By Philip Sean Curran, Staff Writer
The Princeton Regional Chamber of Commerce made a formal pitch to the Princeton Council Monday to upgrade the two kiosk message boards on Nassau Street.
The chamber is interested in having cleaner, more organized boards that limit the unregulated use of the boards as they are today where people can post what they want as many times as they want at the two kiosks at Nassau and Witherspoon streets and Nassau and Vandeventer Avenue.
The organization, working on the project for 12 months as it gathered input, is seeking to lease the kiosks from the town and then manage them. Officials made no decision this week.
Chamber President and CEO Peter Crowley told council members the kiosks would include a mix of advertising, maps, local transportation and other information. He said the kiosks, in their current incarnation, “have become a somewhat disorganized, very cluttered, almost I’ll call it non-information, information.
”And very often, it’s the person who can put up the most paper or the person who can put up the biggest colored sign that gets visibility.”
In documents the organization disseminated, the chamber said “at least” two “corkboard” panels would be available for the public at the kiosk at Nassau and Vandeventer, in front of the movie theater.
But on Thursday, Mr. Crowley said: “Based on the feedback from the Borough Council we are working with a design that allows community visibility on both kiosks with an upgraded corkboard approach so flyers could be posted more easily.”
There would be rules, such as a set size for anything that goes up, and paid advertising.

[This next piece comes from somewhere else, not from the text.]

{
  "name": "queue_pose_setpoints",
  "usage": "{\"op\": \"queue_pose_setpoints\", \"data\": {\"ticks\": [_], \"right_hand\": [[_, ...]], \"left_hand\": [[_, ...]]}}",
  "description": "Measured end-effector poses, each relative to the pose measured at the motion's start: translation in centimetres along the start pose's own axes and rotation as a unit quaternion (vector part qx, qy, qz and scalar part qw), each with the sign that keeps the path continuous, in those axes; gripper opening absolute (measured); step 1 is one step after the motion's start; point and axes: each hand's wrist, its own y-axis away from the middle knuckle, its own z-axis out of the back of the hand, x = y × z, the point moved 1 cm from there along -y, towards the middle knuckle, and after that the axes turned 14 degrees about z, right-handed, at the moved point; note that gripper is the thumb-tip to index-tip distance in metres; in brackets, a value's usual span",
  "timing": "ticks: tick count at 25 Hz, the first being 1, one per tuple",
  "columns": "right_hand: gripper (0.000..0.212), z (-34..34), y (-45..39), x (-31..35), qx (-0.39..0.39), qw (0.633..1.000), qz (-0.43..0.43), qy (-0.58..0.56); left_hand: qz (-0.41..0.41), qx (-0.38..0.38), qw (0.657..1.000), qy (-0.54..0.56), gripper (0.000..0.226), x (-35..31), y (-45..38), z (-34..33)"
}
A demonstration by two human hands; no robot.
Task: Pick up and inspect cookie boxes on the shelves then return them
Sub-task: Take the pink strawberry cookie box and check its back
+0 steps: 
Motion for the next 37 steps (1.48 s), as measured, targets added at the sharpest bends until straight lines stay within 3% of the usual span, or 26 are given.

”If we cannot sell, if for some reason, we do all this investment and nobody wants to be up there, nobody wants to have their visibility, then we would actually go to a larger opportunity, which would be a more national company,” Mr.Crowley said. “It’s not my goal. It’s not where I think we’re going to have to go. But I don’t want to have blank panels up there.”
The kiosks, erected in the 1980s, serve other purposes. The Nassau and Witherspoon kiosk has “electric panels and services in it. These are the timers for all of the lights on Nassau as well as the kiosk,” Princeton administrator Robert W. Bruschi said in an email Thursday. The other holds equipment that a local man uses to clean in front of stores, he said.
Though town property, the kiosks are located in a least one historic district, officials said this week. That means state and local historic boards would need to review any changes.
Officials held off making a decision about the chamber’s proposal, wanting first to see what changes will be happening to both those intersections. Yet officials said there appeared to be little support for it.
For her part, Councilwoman Jenny Crumiller, the most vocal critic, said Wednesday that she felt the proposed kiosks shown in a mockup at the meeting looked “too corporate” and “too mall-like.”